Sex workers are almost never written into housing policies. They are not identified as a population who may be experiencing chronic homelessness. They are not included in national Point-in-Time counts. They are excluded from the housing crisis conversation on all levels of government.

This is a real oversight because when we consider those who are prioritized for housing — LGBTQI2S communities, Indigenous and racialized communities, people living with hep C, HIV and chronic illnesses, single mothers, people living with addictions and drug dependences, people struggling with mental health issues, migrant, immigrant and new-comer communities, people who are criminalized and often leaving incarceration — it’s clear that sex work often intersects with these experiences.

JAY: What kinds of living arrangements are the most vulnerable sex workers faced with?

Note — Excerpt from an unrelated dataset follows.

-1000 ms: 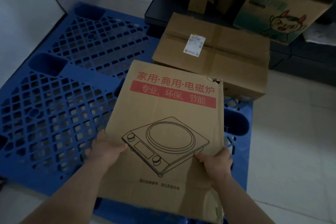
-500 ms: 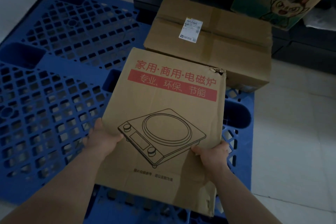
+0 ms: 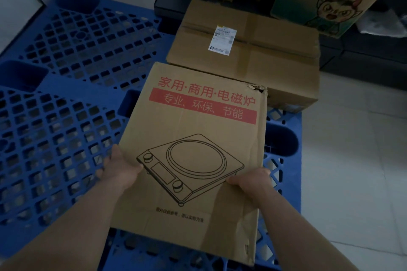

HEATHER: When I meet women engaged in sex work at the street level and ask what their needs are, stable and independent housing is most often the answer. Intimate partner violence in sex workers’ lives can lead to housing vulnerability and sex workers struggling with addictions are often asked to leave or evicted from emergency housing shelters, supportive housing programs.

This is a problem because sex workers often seek these forms of housing to get support for addictions issues. Supportive housing organizations really need to rethink harm reduction policies that enforce punitive measures, like strict curfews and zero tolerance policies.

JAY: This idea of punishment within the housing system is clearly an extension of the criminalization of sex workers in law enforcement. Can you speak a bit about law enforcement related criminalization?

HEATHER: Yes, the issue of criminalization is important. A large percentage of sex workers in prison aren’t actually there for sex work. They are there for other offences like disorderly public conduct or drug use. These women aren’t the escorts operating outside of private homes, they are the women facing housing vulnerability working on the street level. They are heavily watched by police so naturally they get caught doing things considered illegal.

And it’s complicated because often you’ll hear sex workers say that jail saved their lives because it gave them an opportunity to address their addictions, get out from the cold, or rest from exhaustion. And I think people misunderstand this message. They aren’t actually saying that being incarcerated is a good thing — we know that prisons aren’t rehabilitating or supportive places. This statement reveals a serious gap in the system; it demonstrates that the lack of supportive housing is so severe that prisons are seen as a housing option.

Also, because sex workers are criminalized and go to prison often, they often lose the inadequate housing they had whether that be a spot at a shelter or room in a house.

So, we go into prisons understanding this complicated situation. We support women in numerous ways. For instance, we made posters with them that were carried by other sex workers at the first ever SlutWalk in Newfoundland and Labrador. We took pictures of their posters in the walk and shared it with them and they were so excited to be a part of something important outside of the prison.

We also host talking circles with them in partnership with the Indigenous Friendship Centre. There was also a time we watched Beyoncé’s “Lemonade” video together.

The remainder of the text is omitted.